# TO DO
For each line below that includes the string "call", show the whole line.

* * * * * * * * *

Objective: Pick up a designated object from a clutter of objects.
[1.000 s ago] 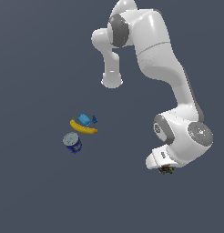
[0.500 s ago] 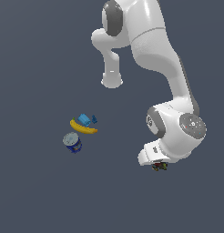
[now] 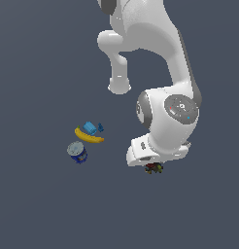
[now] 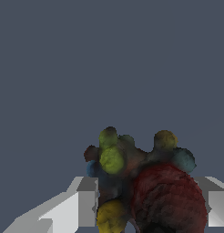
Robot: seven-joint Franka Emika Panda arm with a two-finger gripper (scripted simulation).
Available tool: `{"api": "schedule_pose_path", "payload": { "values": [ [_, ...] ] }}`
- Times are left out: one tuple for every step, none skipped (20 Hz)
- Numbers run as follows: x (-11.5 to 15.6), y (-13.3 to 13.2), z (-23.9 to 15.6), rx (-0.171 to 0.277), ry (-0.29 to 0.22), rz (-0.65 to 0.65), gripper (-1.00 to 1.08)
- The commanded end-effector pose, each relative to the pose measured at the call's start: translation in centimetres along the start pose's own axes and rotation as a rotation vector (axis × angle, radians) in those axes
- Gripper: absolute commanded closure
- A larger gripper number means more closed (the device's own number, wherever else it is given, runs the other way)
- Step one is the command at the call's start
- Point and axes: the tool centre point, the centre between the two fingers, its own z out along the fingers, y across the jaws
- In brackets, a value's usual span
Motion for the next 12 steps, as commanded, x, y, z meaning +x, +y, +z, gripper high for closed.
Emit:
{"api": "schedule_pose_path", "payload": {
  "values": [
    [-0.7, 2.3, -2.2, 0.0, 0.002, 0.0, 1.08],
    [-1.0, 3.2, -3.1, 0.0, 0.002, 0.0, 1.08],
    [-1.3, 4.1, -3.9, 0.001, 0.001, 0.0, 1.08],
    [-1.6, 5.0, -4.8, 0.001, 0.001, 0.0, 1.08],
    [-1.9, 5.9, -5.6, 0.001, 0.001, 0.0, 1.08],
    [-2.2, 6.8, -6.5, 0.001, 0.001, 0.0, 1.08],
    [-2.4, 7.7, -7.3, 0.001, 0.001, 0.0, 1.08],
    [-2.7, 8.7, -8.2, 0.001, 0.001, 0.0, 1.08],
    [-3.0, 9.6, -9.0, 0.001, 0.001, 0.0, 1.08],
    [-3.3, 10.5, -9.9, 0.002, 0.0, 0.0, 1.08],
    [-3.6, 11.4, -10.7, 0.002, 0.0, 0.0, 1.08],
    [-3.8, 12.3, -11.6, 0.002, 0.0, 0.0, 1.08]
  ]
}}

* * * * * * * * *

# ANSWER SPACE
- The commanded end-effector pose, each relative to the pose measured at the call's start: translation in centimetres along the start pose's own axes and rotation as a rotation vector (axis × angle, radians) in those axes
- Step one is the command at the call's start

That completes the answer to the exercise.